Either he’s playing WonderBook or he got into the medicine cabinet.
WonderBook was bad. Like “why are they showing a tech demo for the PlayStation 2 Eye Toy like it’s 2003?” bad. Just to point out how off base Sony is, they spend ten minutes pimping the game like it’s a child’s toy, complete with footage of elementary school kids hoping like hell Sony wasn’t lying about giving them free games for taking part in this ad. And then what other game besides Book of Spells did they talk about, albeit very briefly? A game called Digg’s Nightcrawler that has a Film Noir theme to it. Way to nail down that target demographic, Sony! Why, not a day goes by where a six-year-old doesn’t ask me if I’m a fan of the Maltese Falcon.
Otherwise, the conference was swell. God of War is targeting other creatures of myth, which I assume means the Last Guardian will be one of the bosses in it. Sure, it pretty much is the same old shit that we’ve had shoveled at us since 2005, but hey, God of War! Look, Kratos killed some dudes by dismembering them! Haven’t seen that before! Actually, Kratos does have a new gift: he can rewind time to create platforms to hop on. So you guys are grifting from Lego Star Wars now? If you had to do that, you should have just made this Lego God of War. At least that would have been funny.

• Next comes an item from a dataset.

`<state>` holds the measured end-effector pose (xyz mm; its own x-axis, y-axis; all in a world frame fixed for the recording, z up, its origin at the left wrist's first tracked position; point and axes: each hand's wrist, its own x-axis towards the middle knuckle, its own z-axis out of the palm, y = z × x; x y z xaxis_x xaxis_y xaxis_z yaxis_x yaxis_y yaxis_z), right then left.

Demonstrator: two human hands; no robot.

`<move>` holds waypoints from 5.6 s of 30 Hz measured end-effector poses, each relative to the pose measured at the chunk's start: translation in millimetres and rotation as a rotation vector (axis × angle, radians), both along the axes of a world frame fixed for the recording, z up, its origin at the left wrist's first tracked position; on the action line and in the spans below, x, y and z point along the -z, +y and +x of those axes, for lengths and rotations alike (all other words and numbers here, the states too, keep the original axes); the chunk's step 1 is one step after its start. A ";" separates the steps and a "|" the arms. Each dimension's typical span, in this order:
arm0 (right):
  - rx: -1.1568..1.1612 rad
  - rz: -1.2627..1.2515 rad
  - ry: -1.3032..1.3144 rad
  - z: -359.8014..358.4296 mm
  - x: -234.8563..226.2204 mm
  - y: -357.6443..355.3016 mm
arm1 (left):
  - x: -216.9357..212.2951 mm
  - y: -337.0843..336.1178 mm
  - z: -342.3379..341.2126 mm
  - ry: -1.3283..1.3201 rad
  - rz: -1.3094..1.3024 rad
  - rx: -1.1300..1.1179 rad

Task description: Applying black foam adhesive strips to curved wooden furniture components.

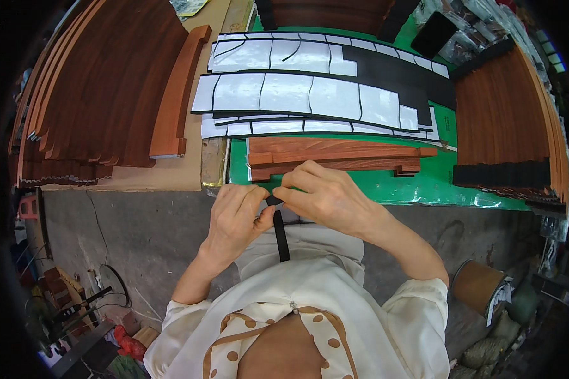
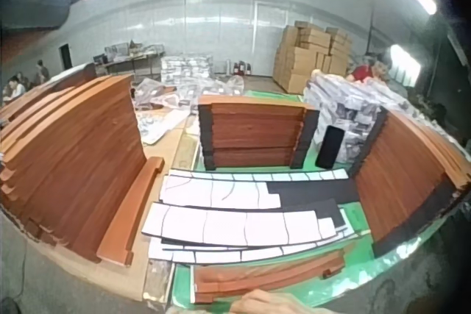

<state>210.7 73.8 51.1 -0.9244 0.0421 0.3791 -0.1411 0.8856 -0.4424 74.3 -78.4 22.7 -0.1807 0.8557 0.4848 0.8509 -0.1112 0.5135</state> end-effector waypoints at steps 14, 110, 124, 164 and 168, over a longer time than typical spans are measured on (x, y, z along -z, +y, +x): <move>0.280 -0.233 0.040 -35.4 14.8 7.9 | 23.5 16.2 -40.9 -0.542 -0.018 -0.116; 0.865 -0.537 0.014 124.0 66.0 259.1 | 50.4 309.3 60.0 0.091 -0.415 0.577; 0.460 -0.133 0.167 152.1 -31.9 159.7 | -56.9 244.2 85.4 -0.577 -0.318 0.411; 0.498 -0.055 -0.112 183.5 27.7 151.1 | 30.6 204.2 146.3 -0.076 -0.132 0.090; 0.487 -0.036 -0.088 182.6 27.4 151.8 | 31.5 203.9 146.3 -0.068 -0.123 0.083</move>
<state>393.3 225.6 23.7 -0.8224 0.4888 0.2910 0.3246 0.8233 -0.4656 220.6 125.5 -8.8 -0.1356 0.9214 0.3642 0.8043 -0.1122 0.5835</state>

The highlight of the show was The Last of Us. Like everything else shown at E3, the game’s pitch boils down to “It’s Uncharted, but..” Resident Evil 6 was Uncharted, but with zombies. Tomb Raider was Uncharted, but with boobies. In this case, it’s Uncharted, but set in post-apocalyptic America. It actually looked decent though. Ironically, it had more stealth stuff in its footage than stealth-series Splinter Cell’s trailer did. Of course, there were still moments of mind-numbing stupidity of design. After all, we can’t venture too far away from Uncharted. The scene that sunk the trailer for me involved a shoot out where people were using couches as cover. Couches. Things made of foam, cotton, and tiny little springs. I kept thinking “shoot the fucking couch!” Maybe the dude thought he would accidentally shoot the tag off and get arrested.

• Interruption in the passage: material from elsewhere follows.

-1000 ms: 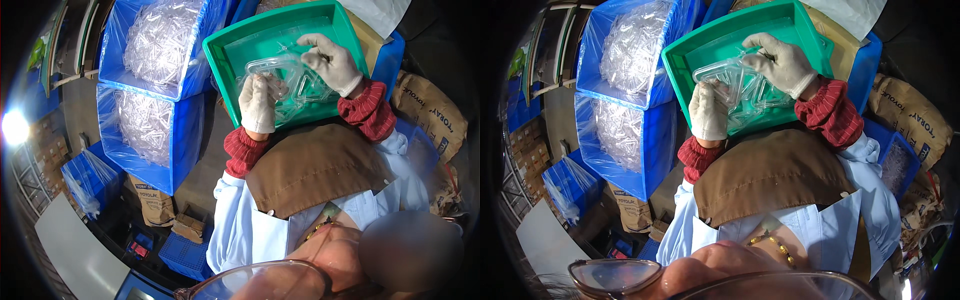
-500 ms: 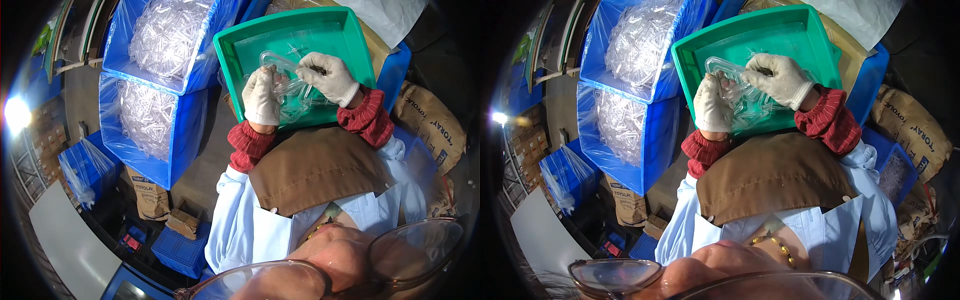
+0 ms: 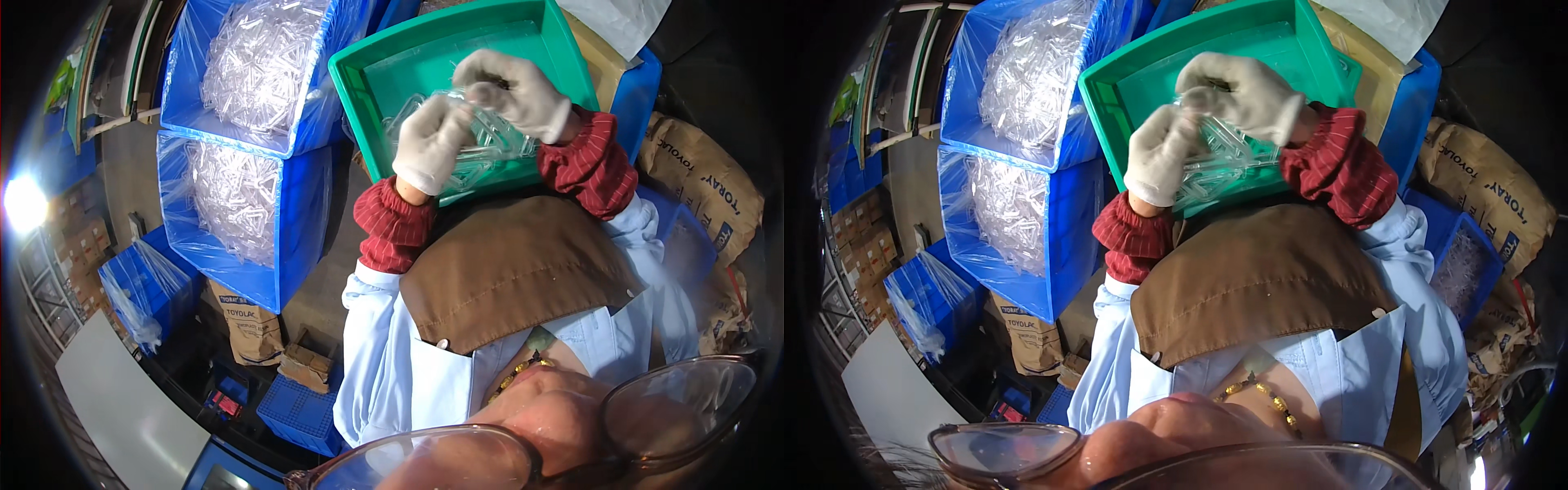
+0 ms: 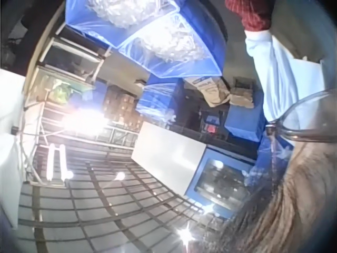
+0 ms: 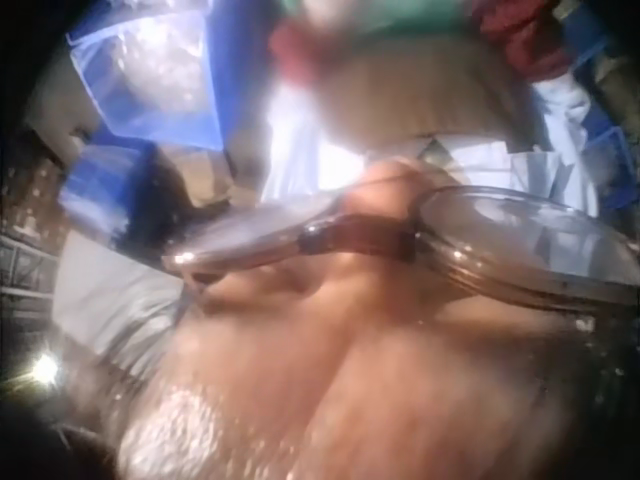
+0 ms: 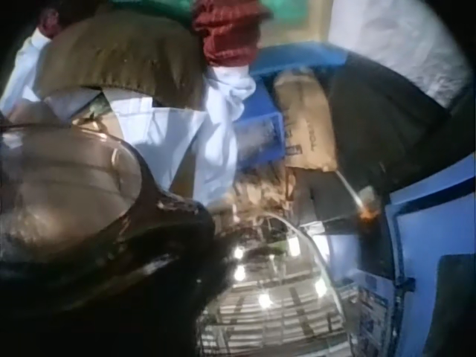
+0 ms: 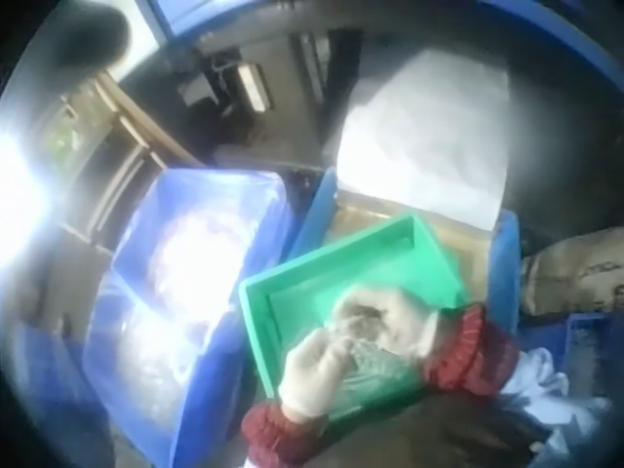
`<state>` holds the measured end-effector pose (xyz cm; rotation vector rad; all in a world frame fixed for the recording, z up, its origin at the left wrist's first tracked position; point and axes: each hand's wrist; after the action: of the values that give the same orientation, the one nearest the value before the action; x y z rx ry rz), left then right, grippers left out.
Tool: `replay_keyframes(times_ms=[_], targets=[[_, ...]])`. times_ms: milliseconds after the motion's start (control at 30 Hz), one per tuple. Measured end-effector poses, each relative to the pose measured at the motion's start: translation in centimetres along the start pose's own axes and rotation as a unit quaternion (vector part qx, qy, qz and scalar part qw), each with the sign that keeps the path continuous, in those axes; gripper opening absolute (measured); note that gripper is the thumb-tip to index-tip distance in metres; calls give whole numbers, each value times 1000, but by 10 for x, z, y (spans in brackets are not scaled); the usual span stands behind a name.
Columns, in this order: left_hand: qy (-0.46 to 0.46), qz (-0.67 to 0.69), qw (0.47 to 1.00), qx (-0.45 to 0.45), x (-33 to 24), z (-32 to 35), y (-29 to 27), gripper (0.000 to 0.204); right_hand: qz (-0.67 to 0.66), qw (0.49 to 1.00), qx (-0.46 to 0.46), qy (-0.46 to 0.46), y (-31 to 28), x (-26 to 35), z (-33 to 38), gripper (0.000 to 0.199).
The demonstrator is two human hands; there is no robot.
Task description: Packing transparent plastic parts into plastic bags.
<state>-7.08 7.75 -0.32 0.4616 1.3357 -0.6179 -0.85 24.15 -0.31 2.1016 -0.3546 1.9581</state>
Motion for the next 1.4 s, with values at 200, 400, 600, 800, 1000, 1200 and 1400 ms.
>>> replay_keyframes(times_ms=[200,400,600,800,1000,1200,1400], targets=[[-83,278,937,-193,27,6,2,35,197,972,-10,-124,-7,5,31,25],[-145,280,920,-235,32,2,1,34,167,963,-31,-211,1,-7,35,24],[-176,303,918,-187,37,3,-3,36,221,946,-51,-234,9,-7,33,23],[-205,229,925,-224,25,7,4,38,260,920,-85,-282,11,-15,31,17],[-201,247,933,-165,25,5,-5,40,251,915,-126,-288,21,-10,34,15],[-209,269,930,-139,19,9,-7,39,272,901,-158,-299,29,2,39,15],[-193,275,942,19,22,45,-15,39,208,909,-342,-112,-13,14,25,12]])
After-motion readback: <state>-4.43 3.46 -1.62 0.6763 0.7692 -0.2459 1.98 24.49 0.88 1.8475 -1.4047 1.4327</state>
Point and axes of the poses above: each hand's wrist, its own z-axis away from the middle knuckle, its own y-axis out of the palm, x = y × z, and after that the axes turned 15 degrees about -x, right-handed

At least it looked like a game I wanted to play. I can’t say the same thing about Beyond: Two Souls by Quantic Dream. I thought their previous effort, Heavy Rain, was a boring piece of shit. I think most people probably feel the same way as me about it, but won’t admit it because then they become “anti-video games as art” people. I feel no shame when I say that I want to be a gamer, not an art connoisseur. I also don’t feel I should have to volunteer to be bored for hours while waiting for the quote “good stuff.” Yet, that’s what the argument for Heavy Rain is. It starts slow, but a few hours in it gets better, so just wait for it. Why should I? Unless the good stuff will undoubtedly be the greatest thing EVER, wouldn’t that time spent being bored be better spent not being bored? I know, crazy talk.
“Quick, before you die, where are the fire extinguishers again?”

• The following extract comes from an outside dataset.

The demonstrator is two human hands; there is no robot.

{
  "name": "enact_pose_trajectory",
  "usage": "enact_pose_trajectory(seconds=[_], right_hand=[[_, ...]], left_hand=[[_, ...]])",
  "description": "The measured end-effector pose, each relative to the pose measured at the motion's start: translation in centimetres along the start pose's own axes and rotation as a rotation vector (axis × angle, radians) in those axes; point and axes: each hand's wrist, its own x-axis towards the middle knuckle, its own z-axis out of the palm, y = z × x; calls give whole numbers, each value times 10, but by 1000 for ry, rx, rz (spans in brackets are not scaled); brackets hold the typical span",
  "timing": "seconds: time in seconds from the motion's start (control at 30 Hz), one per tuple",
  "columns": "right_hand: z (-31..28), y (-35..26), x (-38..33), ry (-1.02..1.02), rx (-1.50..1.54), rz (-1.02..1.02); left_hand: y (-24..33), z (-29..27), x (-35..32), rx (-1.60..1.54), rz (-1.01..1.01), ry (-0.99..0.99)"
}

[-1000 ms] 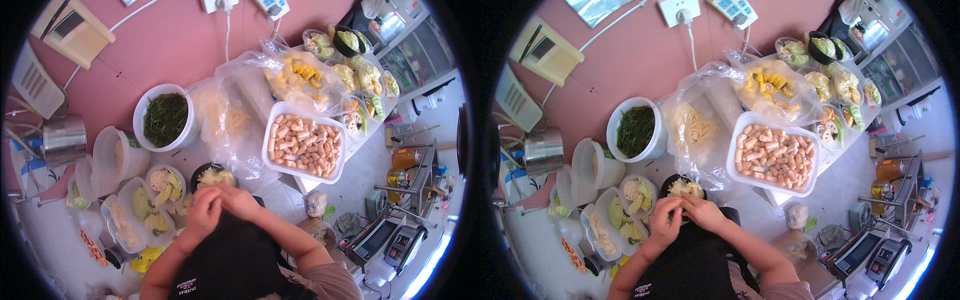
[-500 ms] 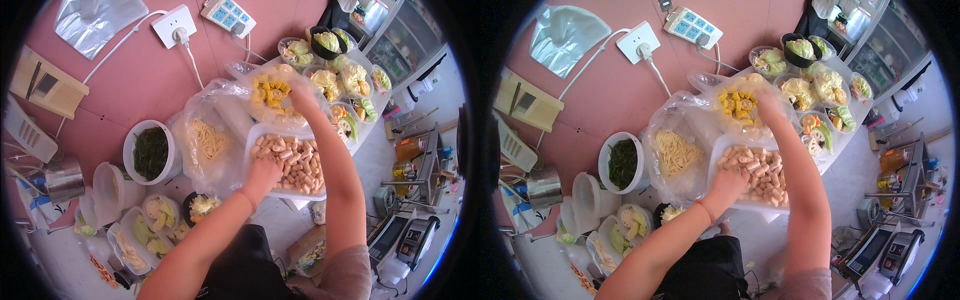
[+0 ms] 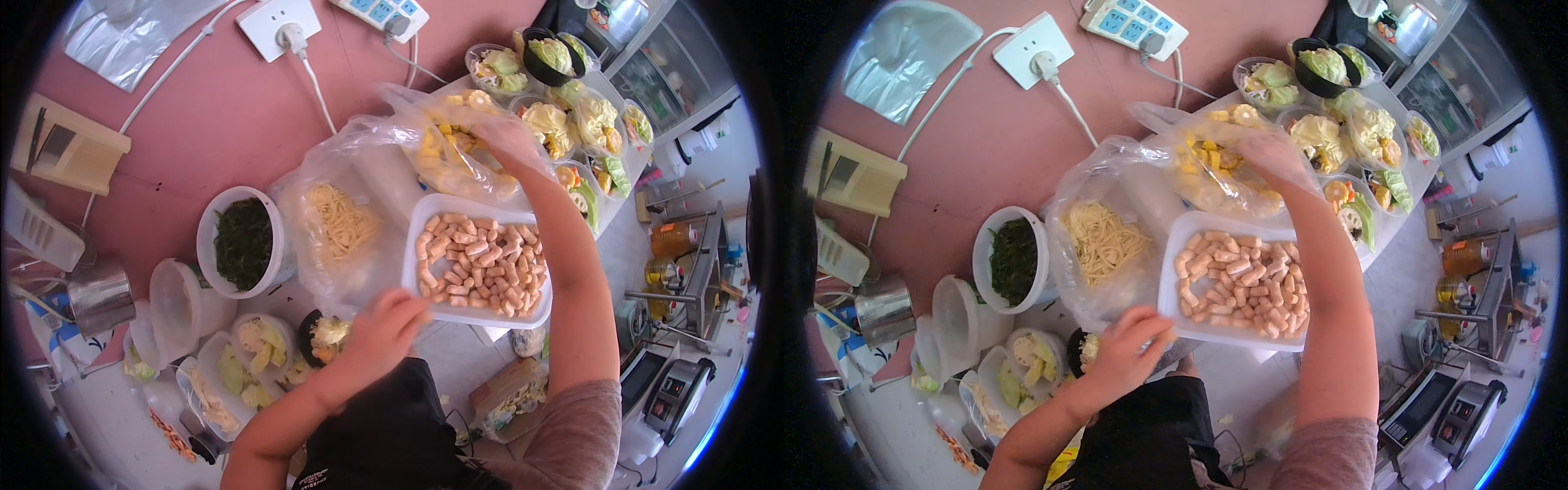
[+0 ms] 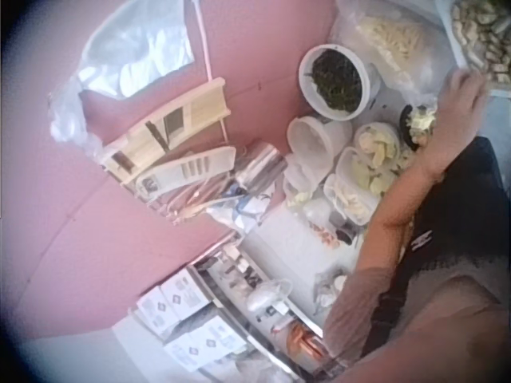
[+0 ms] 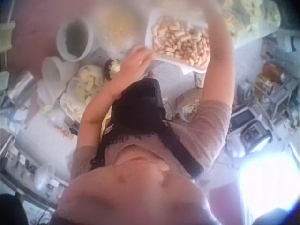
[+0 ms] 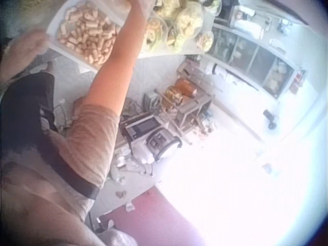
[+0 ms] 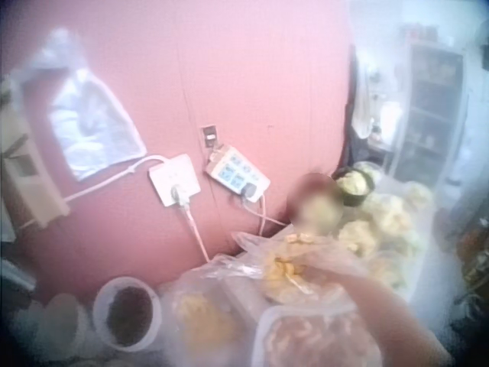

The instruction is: The person assembles salads by hand, placing lettuce, noodles, and other ingredients into small black bowls. They repeatedly reach into containers to pick up ingredients and arrange them in the bowls.

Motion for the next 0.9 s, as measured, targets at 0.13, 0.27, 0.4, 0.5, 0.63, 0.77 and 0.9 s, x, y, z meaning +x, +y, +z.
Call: enact_pose_trajectory(seconds=[0.13, 0.27, 0.4, 0.5, 0.63, 0.77, 0.9], right_hand=[[-5, -1, 12, -145, -34, -5], [-38, -9, 0, -257, 51, 92], [-38, -25, -7, 139, 190, 145], [-59, -75, -21, 387, 687, 324], [-114, -196, -100, 265, 1155, 391], [-142, -269, -104, 241, 1067, 107], [-117, -310, -101, -246, 1357, 44]], left_hand=[[-23, -83, -78, 220, -217, 238], [-107, -138, -163, 180, -605, 621], [-152, -149, -207, 190, -701, 567], [-165, -137, -221, 207, -782, 503], [-180, -122, -226, 224, -833, 467], [-179, -123, -222, 150, -867, 510], [-176, -133, -226, 149, -885, 579]])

Hold on though, they got Oscar-nominated actress Ellen Page. Great! And then they showed it off by cutting to a cinematic where her character didn’t speak a word for five minutes. When you actually got to hear her, she wasn’t really any better than 90% of all game voice overs. Which is to say she totally phones in every line of dialog. Money well spent, Sony. Next time, do what Capcom does and just hire Sally from accounting to do the acting.
And no, I have nothing to say about the Vita. I’m just like Sony!